Theory of biblical interpretation

New hermeneutic is the theory and methodology of interpretation (hermeneutics) to understand biblical texts through existentialism.

== Background ==
The essence of new hermeneutic emphasizes not only the existence of language but also the fact that language is eventualized in the history of individual life. This is called the event of language. Ernst Fuchs, Gerhard Ebeling, and James M. Robinson are the scholars who represent the new hermeneutics. And it is said that language event (German: Sprachereignis, the word event) occurs continuously, not that the interpreter insists on the text, but the text continually asserts the interpreter. Fuchs' concern is not to ask for the meaning of the text, but to learn how to listen to unobtrusive language about human beings' existence according to the hermeneutical help given with the text itself. Fuchs' achievement lay in bringing the insights of Karl Barth, Rudolf Bultmann, and Martin Heidegger into fruitful conjunction. He sought to bridge Barth's Calvinist emphasis on the revealed Word of God with Rudolf Bultmann's Lutheran emphasis on the nature of human existence before God by employing a phenomenology of language derived in part from Heidegger's later position, arguing that both human existence and the being of God are ultimately linguistic - made available in language - and that theology is thus properly "faith's doctrine of language" (German: Sprachlehre des Glaubens).

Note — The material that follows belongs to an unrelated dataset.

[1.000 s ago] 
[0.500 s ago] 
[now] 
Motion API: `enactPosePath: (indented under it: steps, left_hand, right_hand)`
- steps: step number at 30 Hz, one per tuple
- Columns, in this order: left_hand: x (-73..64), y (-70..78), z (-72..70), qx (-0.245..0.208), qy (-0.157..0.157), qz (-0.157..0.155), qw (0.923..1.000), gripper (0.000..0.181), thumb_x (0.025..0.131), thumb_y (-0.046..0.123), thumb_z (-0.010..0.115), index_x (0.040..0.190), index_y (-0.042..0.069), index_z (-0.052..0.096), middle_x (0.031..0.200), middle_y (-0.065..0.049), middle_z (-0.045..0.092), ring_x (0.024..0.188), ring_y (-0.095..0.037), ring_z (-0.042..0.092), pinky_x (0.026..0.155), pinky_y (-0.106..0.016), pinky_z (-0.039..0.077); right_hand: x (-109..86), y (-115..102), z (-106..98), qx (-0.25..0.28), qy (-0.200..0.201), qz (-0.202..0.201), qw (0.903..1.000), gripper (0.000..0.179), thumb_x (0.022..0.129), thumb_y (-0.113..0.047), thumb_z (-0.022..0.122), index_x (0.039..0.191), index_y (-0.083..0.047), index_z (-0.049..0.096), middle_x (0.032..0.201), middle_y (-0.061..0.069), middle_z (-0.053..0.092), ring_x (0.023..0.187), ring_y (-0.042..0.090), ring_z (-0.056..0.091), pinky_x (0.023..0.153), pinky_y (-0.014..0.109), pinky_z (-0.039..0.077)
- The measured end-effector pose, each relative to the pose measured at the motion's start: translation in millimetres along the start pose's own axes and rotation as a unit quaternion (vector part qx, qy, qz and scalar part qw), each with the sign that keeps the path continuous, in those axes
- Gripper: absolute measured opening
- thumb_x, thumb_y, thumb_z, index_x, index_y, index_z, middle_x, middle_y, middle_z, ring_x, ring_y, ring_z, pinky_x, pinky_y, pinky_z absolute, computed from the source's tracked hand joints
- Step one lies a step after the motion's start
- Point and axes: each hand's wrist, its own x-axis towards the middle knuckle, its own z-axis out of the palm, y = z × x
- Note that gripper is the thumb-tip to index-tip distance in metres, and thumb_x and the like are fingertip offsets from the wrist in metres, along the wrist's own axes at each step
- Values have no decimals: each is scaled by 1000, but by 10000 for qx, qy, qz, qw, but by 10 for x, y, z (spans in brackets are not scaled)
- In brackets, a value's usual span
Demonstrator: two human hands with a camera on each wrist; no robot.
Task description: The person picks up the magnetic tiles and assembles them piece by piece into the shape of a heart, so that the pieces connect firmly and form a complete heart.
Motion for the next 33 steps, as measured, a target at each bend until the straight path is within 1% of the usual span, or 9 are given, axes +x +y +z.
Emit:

Theology's task is essentially hermeneutical, i.e., theology translates Scripture into contemporary terms and contemporary existence into scriptural terms. Fuchs' interest is language event with existential philosophy. Conversely, the reality of God's love is verbalized in Jesus' word and deeds recorded in the Gospels and is thus preserved as language gain (German: Sprachgewinn). In the freedom of proclamation God's presence in the gospel and the "Yes of love: happens again - that is, comes to be as language, opening up the future to authentic existence (faith, hope, and love).

== Scholarship ==
Theologians such as Cornelius Van Til were strong opponents of New hermeneutics whereas Johannes Blauw was a proponent of New hermeneutics. Blauw's work, for example, focused on the interpretation of the Bible in the context of the modern world although he was critical of overly rationalistic approaches to biblical interpretation and sought to emphasize the importance of understanding the cultural and historical context of the biblical texts. His ideas were part of a broader movement in theology that sought to engage more deeply with the existential and cultural challenges of the time. But Cornelius Van Til, based on the Reformed tradition, took a critical stance towards the New Hermeneutics. Van Til believed that the New Hermeneutics, by introducing human-centered perspectives and existentialist philosophy into biblical interpretation, undermined the absolute authority of Scripture and subordinated God's revelation to human experience.

==Bibliography==
- Cornelius Van Til (1974), The New Hermeneutic.